Compensation and Benefits Expenses Compensation and benefits expenses totaled $168.2 million for the year
ended December 31, 2015, an increase of $45.1 million or 37%, from the comparable period in 2014. This increase
was due to increases of $35.8 million in employee salaries and related benefits, $6.7 million in stock based compensation
and $2.7 million in third party contractor expenses, each primarily driven by our acquisitions from the fourth quarter of
2014 and first quarter of 2015.
Processing ExpensesProcessing expenses totaled $102.1 million for the year ended December 31, 2015, an
increase of $23.0 million, or 29% from the comparable period in 2014. This increase was due to our growth in period-
over-period purchase volume of 13%, primarily attributable to our acquisitions from the fourth quarter of 2014 and first
quarter of 2015, offset by an increase in volume incentives from the payment networks.
Other General and Administrative Expenses Other general and administrative expenses totaled $134.6 million
for the year ended December 31, 2015, an increase of $29.4 million, or 28%, from the comparable period in 2014.
This increase was primarily driven by increases of $18.7 million in amortization of acquired intangibles, $6.1 million in
depreciation and amortization of property and equipment, and $5.9 million in impairment charges associated with
certain capitalized internal-use use software. Other general and administrative expenses were also impacted by
increases in general overhead expenses incurred during the normal course of operations and our acquisitions of $5.3
million, our provision for overdrawn accounts of $3.4 million, and telecommunication expenses of $2.9 million.

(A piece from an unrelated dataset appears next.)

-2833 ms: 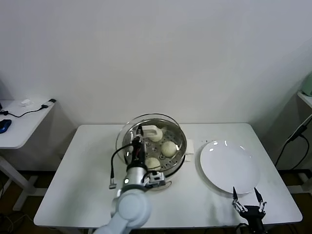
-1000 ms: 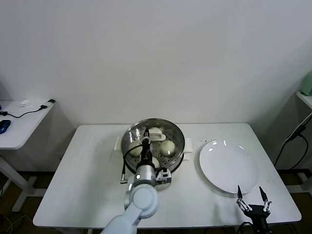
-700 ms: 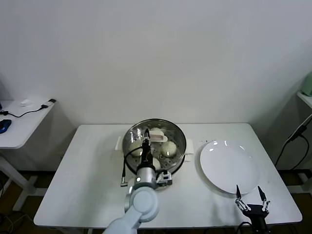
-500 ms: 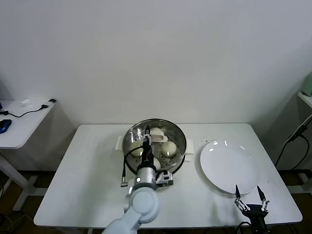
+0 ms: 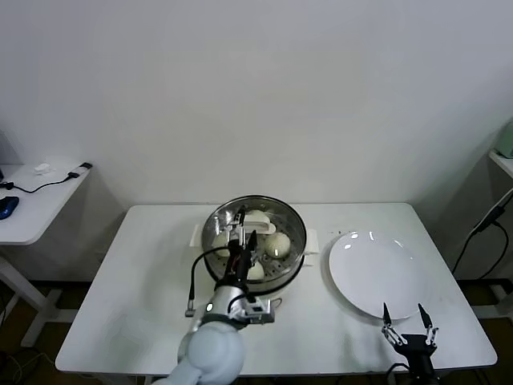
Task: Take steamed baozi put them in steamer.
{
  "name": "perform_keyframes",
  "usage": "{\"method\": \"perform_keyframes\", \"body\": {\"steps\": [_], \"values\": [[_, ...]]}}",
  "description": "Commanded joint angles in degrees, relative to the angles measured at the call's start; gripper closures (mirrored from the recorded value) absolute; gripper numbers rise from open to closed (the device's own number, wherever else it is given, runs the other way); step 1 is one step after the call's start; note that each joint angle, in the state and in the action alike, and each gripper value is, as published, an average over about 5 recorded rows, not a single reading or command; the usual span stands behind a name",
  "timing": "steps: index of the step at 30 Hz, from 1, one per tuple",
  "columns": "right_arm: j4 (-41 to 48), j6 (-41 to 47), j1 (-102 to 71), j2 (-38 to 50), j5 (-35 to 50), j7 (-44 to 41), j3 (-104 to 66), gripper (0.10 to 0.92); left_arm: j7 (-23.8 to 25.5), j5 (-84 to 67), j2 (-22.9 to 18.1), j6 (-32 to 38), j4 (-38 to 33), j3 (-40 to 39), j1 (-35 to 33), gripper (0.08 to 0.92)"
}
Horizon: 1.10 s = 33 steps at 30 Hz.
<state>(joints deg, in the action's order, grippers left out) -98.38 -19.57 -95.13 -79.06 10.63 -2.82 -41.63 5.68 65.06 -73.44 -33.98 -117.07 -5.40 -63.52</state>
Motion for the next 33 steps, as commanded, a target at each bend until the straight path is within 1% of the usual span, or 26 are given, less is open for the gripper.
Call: {"method": "perform_keyframes", "body": {"steps": [1, 4, 6, 8, 11, 13, 16, 23, 27, 33], "values": [[-2.0, -0.4, -0.6, 0.2, 3.7, 0.1, 0.9, 0.203, -11.5, -54.7, 1.5, 17.2, -10.5, 25.3, -11.8, 0.179], [-2.7, -0.4, -0.8, 0.4, 3.8, -0.6, 0.8, 0.203, -11.6, -72.1, 1.5, 22.2, -10.2, 39.6, -15.7, 0.177], [-3.1, -0.2, -1.0, 0.7, 3.8, -1.1, 0.8, 0.203, -11.2, -81.8, 3.0, 23.9, -9.4, 47.1, -18.4, 0.177], [-3.4, 0.1, -1.3, 1.2, 3.9, -1.4, 0.9, 0.203, -10.8, -87.8, 5.0, 27.0, -7.2, 52.6, -21.4, 0.177], [-3.5, 0.4, -1.5, 1.5, 4.1, -1.2, 1.0, 0.203, -10.5, -88.5, 7.0, 33.7, -2.7, 56.4, -25.4, 0.177], [-3.0, 0.1, -1.2, 1.4, 3.9, -0.7, 1.0, 0.203, -10.3, -87.6, 7.5, 36.7, 0.1, 56.8, -27.0, 0.177], [-2.2, -0.3, -0.6, 1.3, 3.9, 0.3, 1.0, 0.203, -9.8, -86.7, 7.4, 39.2, 4.8, 55.6, -27.9, 0.177], [-0.9, -0.6, 0.3, 1.2, 4.2, 2.0, 0.9, 0.203, -8.3, -83.5, 5.5, 47.0, 15.3, 52.5, -27.7, 0.177], [-0.2, -0.4, 0.5, 1.2, 4.5, 2.4, 0.8, 0.203, -7.6, -82.2, 4.6, 49.8, 16.8, 50.8, -28.7, 0.177], [0.3, -0.1, 0.7, 0.8, 4.2, 2.5, 1.0, 0.203, -7.2, -80.4, 3.4, 49.9, 16.5, 48.8, -29.2, 0.177]]}}
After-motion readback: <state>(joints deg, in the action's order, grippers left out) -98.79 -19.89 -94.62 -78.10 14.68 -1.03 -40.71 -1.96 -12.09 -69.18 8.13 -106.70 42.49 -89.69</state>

The
overall increases in other general and administrative expenses was partially offset by an $8.2 million gain associated
with the change in the fair value of contingent consideration, and decreases of $7.7 million in losses from customer
disputed transactions and professional services of $1.3 million.
Income Tax Expense
The following table presents a breakdown of our effective tax rate among federal, state and other:
Year Ended December 31,
2015 2014
U.S. federal statutory tax rate 35.0%35.0%
State income taxes, net of federal benefit 0.4 1.1
General business credits (0.9) (1.3)
Employee stock-based compensation 0.8 0.7
Transaction costs (2.1) 1.8
Other 0.7 0.7
Effective tax rate 33.9%38.0%
Our income tax expense decreased by $6.5 million to $19.7 million in the year ended December 31, 2015 from
the comparable period in 2014 due to an decrease in income before income taxes and an decrease in our effective
tax rate by 4.1 percentage points from 38.0% to 33.9%. The decrease in the effective tax rate for the year ended
December 31, 2015 as compared to the year ended December 31, 2014 is primarily attributable to transaction costs.
Results of Operations by Segment
Refer to Note 23—Segment Information to the consolidated financial statements and related notes in Item 8.
Financial Statements and Supplementary Data of this report.